On Tuesday we took a look at the ETFs that might deserve a spot in your portfolio.
Now we head over to the other side: which ETFs look like shorts.
To qualify for our short portfolio, an ETF had to have an overall score in the bottom 30th percentile in our ratings model. The style choices here include both poorly rated sectors and those groups that have done well but started to lose luster during the third quarter.
In the latter case, we pick the lowest-rated exchange-traded fund as a possible short idea.
Be mindful that short-selling is an aggressive strategy that is not appropriate for most investors.
Semiconductors, small-cap and health care ETFs look like clear candidates for continued underperformance, according to our model.
- Teetering techs: The weakness in semiconductor-pricing and general technology-sector malaise are clearly illustrated in the extremely volatile year-to-date performance of the lowest-rated ETF, the iShares Goldman Sachs Semiconductor (IGW) . While the ETF finally finished up 2% at the end of the quarter, our model discounts this performance, given the recent and long-term volatility implied by a lack of sustainable, positive performance. The bellwether tech ETF Nasdaq 100 Trust (QQQQ) also merits low ratings for the same low-return, high-volatility performance.

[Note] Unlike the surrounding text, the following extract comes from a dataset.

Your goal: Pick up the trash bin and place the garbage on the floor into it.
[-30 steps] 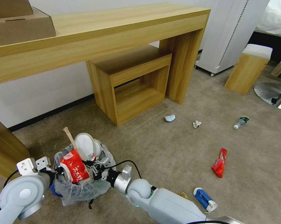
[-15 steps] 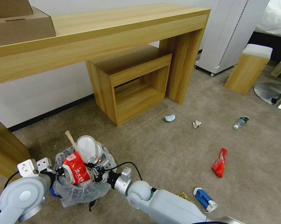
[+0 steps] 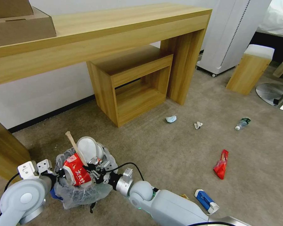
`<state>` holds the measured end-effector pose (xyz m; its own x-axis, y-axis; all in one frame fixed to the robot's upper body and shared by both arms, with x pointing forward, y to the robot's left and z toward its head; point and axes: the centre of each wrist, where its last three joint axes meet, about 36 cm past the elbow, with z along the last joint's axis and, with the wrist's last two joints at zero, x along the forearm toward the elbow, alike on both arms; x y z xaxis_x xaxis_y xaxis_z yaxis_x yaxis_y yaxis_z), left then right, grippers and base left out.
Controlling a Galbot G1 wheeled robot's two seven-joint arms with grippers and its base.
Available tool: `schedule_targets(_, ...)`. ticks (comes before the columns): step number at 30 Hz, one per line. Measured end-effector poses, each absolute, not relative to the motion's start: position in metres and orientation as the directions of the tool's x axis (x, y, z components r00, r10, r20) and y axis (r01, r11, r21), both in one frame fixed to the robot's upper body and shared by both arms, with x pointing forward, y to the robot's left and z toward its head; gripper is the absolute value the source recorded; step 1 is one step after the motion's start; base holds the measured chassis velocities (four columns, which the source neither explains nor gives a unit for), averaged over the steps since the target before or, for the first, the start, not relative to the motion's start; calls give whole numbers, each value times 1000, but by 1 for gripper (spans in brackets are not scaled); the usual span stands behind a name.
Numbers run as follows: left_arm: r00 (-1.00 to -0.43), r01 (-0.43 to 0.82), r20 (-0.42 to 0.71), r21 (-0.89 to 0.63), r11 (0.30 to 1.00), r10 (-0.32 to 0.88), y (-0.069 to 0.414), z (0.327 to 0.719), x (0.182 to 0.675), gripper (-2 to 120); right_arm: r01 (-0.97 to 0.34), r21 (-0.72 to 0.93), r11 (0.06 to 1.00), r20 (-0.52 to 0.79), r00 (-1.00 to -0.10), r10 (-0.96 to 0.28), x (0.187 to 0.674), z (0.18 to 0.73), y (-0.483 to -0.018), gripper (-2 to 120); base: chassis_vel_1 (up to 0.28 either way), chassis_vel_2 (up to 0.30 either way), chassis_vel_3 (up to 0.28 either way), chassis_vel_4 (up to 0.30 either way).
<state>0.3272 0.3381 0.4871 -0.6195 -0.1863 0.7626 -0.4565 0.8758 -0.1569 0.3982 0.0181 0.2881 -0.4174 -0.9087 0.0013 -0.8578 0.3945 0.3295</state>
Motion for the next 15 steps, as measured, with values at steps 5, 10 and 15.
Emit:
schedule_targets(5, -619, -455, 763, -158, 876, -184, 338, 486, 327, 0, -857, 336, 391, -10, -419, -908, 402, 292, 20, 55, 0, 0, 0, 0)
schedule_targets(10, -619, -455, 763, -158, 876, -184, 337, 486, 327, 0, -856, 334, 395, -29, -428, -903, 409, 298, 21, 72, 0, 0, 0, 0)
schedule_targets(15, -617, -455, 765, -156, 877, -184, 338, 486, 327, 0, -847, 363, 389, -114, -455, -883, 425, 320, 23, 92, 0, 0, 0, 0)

- Swamped small stocks: Representing small-caps are the iShares Morningstar Small Growth (JKK) - Get Report and the much smaller First Trust Dow Jones Select Micro-Cap Index Fund (FDM) - Get Report, which has $28 million in net assets and is focused on micro-caps. While expense ratios are low for these two ETFs, our model dislikes the single-digit-returns and relatively short track records.
- Biotech/health blowups: Risky businesses generally are risky investments. Pooling bad risks into a $250 million portfolio does not improve results, as demonstrated by PowerShares Dynamic Biotech and Genome Portfolio (PBE) - Get Report which invests in high-P/E biotechs. Definitely an ETF for gamblers. Our model bets against it being a winner.
- Engorged energy: Also on this list is the worst ETF in a hot sector. If you believe the energy-stock move is overdone, you may want to consider selling the less-liquid, smaller ETFs such as PowerShares Wilder Clean Energy (PBW) - Get Report. Despite all of the positive indications on international equities, the model also picks iShares MSCI Taiwan (EWT) - Get Report as one that is not likely to do well, given that its price performance tends to track that of volatile technology stocks.
- Bonds overexposed: Our model is still negative on iShares Lehman Aggregate (AGG) - Get Report and iShares Lehman TIPS Bond (TIP) - Get Report.
Our model prefers stable growth and returns with low expenses. The weak ratings for ETFs do not absolutely preclude the ETFs in the short portfolio from being the winners at the end of 2007. Maybe real interest rates could fall precipitously. Maybe the U.S. dollar could strengthen against the yen and yuan. And maybe U.S. GDP and worker productivity will accelerate next year. But don't bet on it.
In the table below are the ETFs that fit the short-portfolio profile.
Rudy Martin is the director of research for TheStreet.com Ratings. In keeping with TSC's Investment Policy, employees of TheStreet.com Ratings with access to pre-publication ratings data must pre-clear any potential trade through the legal department, and are prohibited from trading any security that is the subject of an unpublished rating revision until the second business day after the rating is published.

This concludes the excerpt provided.